Spafford Campbell

Spafford Campbell

Spafford Campbell are twenty-something mould-breakers and conservatoire-trained virtuosos, fiddle player Owen Spafford and guitarist Louis Campbell.

The two first met as teenaged members of the National Youth Folk Ensemble, a grassroots initiative bringing together talented young musicians from across England to create and perform new arrangements of folk music. The connection, they say, was immediate. The duo Spafford Campbell began playing live in 2018, prompting double takes with their delicacy, dynamism and seemingly telepathic exchanges, with the startling intimacy of musical conversations nurtured in improv-led writing sessions.

Their latest album Tomorrow Held is a visionary body of eight largely instrumental tracks that hold space, resolve into mystery, that fold in elements of jazz, post-rock and chamber classical music while raiding the folk music toolbox. Call it what you want: post-folk. Trad-noir. Folk nihilism. Then know that Spafford Campbell are blazing a trail that erases genre — and finds gold in the embers.

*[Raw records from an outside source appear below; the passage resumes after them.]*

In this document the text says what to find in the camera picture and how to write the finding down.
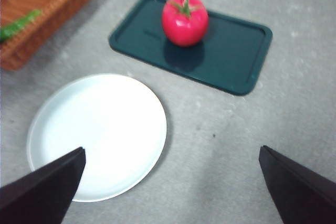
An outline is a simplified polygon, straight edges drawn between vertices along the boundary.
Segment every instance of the basket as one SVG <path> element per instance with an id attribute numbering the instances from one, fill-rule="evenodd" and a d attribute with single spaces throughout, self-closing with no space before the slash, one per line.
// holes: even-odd
<path id="1" fill-rule="evenodd" d="M 33 9 L 42 14 L 0 46 L 1 67 L 21 68 L 32 54 L 88 0 L 1 0 L 1 26 Z"/>

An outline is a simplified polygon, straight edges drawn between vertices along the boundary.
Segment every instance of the dark green tray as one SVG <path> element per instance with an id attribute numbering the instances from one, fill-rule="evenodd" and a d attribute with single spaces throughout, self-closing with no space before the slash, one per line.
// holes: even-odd
<path id="1" fill-rule="evenodd" d="M 139 0 L 112 33 L 112 49 L 236 95 L 255 86 L 272 40 L 263 25 L 208 11 L 209 27 L 196 46 L 172 44 L 161 26 L 166 0 Z"/>

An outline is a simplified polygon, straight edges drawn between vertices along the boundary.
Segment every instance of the white plate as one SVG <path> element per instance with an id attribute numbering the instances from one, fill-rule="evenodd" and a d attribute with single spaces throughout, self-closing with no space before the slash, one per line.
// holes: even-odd
<path id="1" fill-rule="evenodd" d="M 166 117 L 144 84 L 117 74 L 72 82 L 42 106 L 28 133 L 27 155 L 36 170 L 82 146 L 86 166 L 74 201 L 117 196 L 136 185 L 159 159 Z"/>

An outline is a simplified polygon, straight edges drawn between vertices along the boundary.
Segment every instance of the tomato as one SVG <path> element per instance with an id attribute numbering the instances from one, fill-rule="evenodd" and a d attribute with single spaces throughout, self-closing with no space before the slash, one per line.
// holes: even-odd
<path id="1" fill-rule="evenodd" d="M 168 0 L 162 11 L 164 33 L 181 47 L 198 43 L 206 33 L 208 20 L 201 0 Z"/>

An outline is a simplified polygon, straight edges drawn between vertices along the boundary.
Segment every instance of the tomato stem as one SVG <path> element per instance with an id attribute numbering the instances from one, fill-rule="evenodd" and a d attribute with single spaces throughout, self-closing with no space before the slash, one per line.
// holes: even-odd
<path id="1" fill-rule="evenodd" d="M 201 6 L 197 5 L 197 6 L 193 6 L 193 7 L 190 8 L 189 7 L 189 0 L 184 0 L 182 5 L 176 3 L 175 1 L 172 1 L 172 0 L 169 0 L 168 3 L 173 5 L 174 7 L 176 7 L 177 10 L 179 11 L 179 13 L 184 14 L 188 18 L 191 17 L 191 12 L 193 12 L 194 10 L 197 10 L 201 7 Z"/>

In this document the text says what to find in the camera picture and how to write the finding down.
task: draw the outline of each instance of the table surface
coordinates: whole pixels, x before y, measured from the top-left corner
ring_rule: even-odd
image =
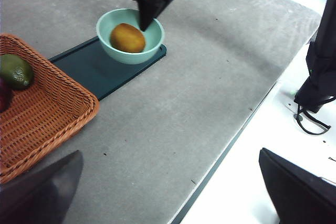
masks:
[[[95,36],[127,0],[2,0],[2,32],[47,58]],[[228,147],[320,16],[289,0],[175,0],[160,16],[167,56],[101,101],[40,162],[85,166],[65,223],[168,223]]]

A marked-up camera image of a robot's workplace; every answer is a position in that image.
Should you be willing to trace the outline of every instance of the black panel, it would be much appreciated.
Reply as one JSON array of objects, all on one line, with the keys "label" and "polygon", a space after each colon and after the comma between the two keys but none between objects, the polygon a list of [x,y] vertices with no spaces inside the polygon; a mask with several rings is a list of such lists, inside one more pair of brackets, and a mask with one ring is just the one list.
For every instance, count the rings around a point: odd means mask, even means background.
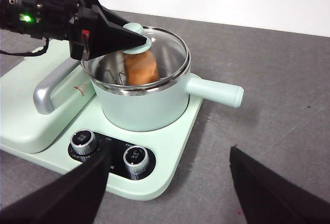
[{"label": "black panel", "polygon": [[112,138],[112,137],[109,137],[106,135],[102,135],[102,134],[99,134],[96,132],[94,132],[94,135],[98,142],[98,146],[95,151],[93,151],[90,154],[81,156],[81,155],[77,154],[73,150],[71,144],[69,144],[68,153],[69,153],[70,157],[76,161],[85,162],[88,159],[90,159],[91,157],[100,153],[103,150],[103,148],[105,147],[105,143],[109,143],[111,155],[112,155],[112,165],[109,168],[110,173],[116,174],[116,175],[124,177],[126,179],[140,180],[140,179],[144,179],[145,177],[149,176],[152,173],[152,171],[154,170],[154,168],[156,166],[156,157],[150,149],[145,148],[147,150],[148,156],[149,156],[148,169],[141,174],[133,175],[127,171],[125,164],[124,164],[123,155],[127,148],[129,148],[131,146],[135,146],[136,144],[128,143],[128,142],[118,140],[118,139],[115,139],[115,138]]}]

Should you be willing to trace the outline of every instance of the green led light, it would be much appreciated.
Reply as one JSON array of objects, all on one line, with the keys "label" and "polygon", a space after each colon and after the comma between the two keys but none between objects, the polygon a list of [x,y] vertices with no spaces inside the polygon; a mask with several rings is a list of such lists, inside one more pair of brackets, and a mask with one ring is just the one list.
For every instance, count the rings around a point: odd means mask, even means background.
[{"label": "green led light", "polygon": [[23,16],[23,21],[24,22],[31,22],[32,21],[32,18],[29,15],[24,15]]},{"label": "green led light", "polygon": [[29,14],[20,14],[20,20],[23,22],[33,22],[33,18]]}]

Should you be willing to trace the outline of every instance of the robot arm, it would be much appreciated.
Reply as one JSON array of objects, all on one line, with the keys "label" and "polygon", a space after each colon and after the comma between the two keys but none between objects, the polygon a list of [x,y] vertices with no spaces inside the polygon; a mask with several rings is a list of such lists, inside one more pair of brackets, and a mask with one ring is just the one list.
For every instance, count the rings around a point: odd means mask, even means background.
[{"label": "robot arm", "polygon": [[128,22],[98,0],[0,0],[0,29],[68,40],[77,60],[143,45],[144,36],[122,27]]}]

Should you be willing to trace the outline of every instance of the silver handle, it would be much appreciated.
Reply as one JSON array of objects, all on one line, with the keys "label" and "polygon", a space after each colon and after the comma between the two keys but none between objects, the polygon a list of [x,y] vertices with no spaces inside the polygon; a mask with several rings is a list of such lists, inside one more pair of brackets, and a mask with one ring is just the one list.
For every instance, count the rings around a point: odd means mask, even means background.
[{"label": "silver handle", "polygon": [[54,111],[51,100],[53,89],[79,64],[80,61],[69,57],[39,82],[33,93],[33,101],[40,114],[47,115]]}]

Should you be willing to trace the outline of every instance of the pot handle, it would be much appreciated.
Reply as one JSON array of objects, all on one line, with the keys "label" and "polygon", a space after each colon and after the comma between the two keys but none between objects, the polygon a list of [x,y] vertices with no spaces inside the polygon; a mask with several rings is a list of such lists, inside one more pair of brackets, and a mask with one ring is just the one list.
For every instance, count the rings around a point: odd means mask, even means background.
[{"label": "pot handle", "polygon": [[240,86],[195,77],[190,77],[188,80],[186,91],[233,108],[241,106],[244,93],[244,89]]}]

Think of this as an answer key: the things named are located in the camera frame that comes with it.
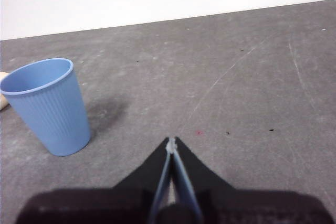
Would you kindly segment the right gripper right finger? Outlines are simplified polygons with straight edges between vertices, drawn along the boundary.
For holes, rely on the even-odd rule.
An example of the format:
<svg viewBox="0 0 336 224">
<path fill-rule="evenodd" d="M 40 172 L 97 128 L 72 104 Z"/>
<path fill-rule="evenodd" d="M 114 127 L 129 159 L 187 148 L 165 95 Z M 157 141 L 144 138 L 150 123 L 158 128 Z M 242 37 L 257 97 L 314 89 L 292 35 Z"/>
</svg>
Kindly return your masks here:
<svg viewBox="0 0 336 224">
<path fill-rule="evenodd" d="M 215 195 L 234 190 L 209 169 L 179 138 L 173 141 L 173 181 L 177 202 L 191 211 L 196 223 L 218 223 Z"/>
</svg>

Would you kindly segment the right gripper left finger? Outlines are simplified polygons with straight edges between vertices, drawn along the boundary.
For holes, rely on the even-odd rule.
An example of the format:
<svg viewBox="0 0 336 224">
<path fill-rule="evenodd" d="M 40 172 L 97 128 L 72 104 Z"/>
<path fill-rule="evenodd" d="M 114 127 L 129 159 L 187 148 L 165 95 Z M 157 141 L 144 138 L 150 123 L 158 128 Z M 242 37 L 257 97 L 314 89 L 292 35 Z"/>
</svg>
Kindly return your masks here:
<svg viewBox="0 0 336 224">
<path fill-rule="evenodd" d="M 172 139 L 167 137 L 130 175 L 113 187 L 131 203 L 132 223 L 155 223 L 167 204 L 172 169 Z"/>
</svg>

While redolent of Talk Talk’s moody, experimental 1988 opus Spirit of Eden, and riven with a Bon Iver-ish sense of transcendence, Tomorrow Held is a work of bold singularity. A whole greater than the sum of its parts — parts that include effects pedals, ambient cassette loops, flashes of electric guitar, electronic processing on fiddle and impressionistic accompaniment.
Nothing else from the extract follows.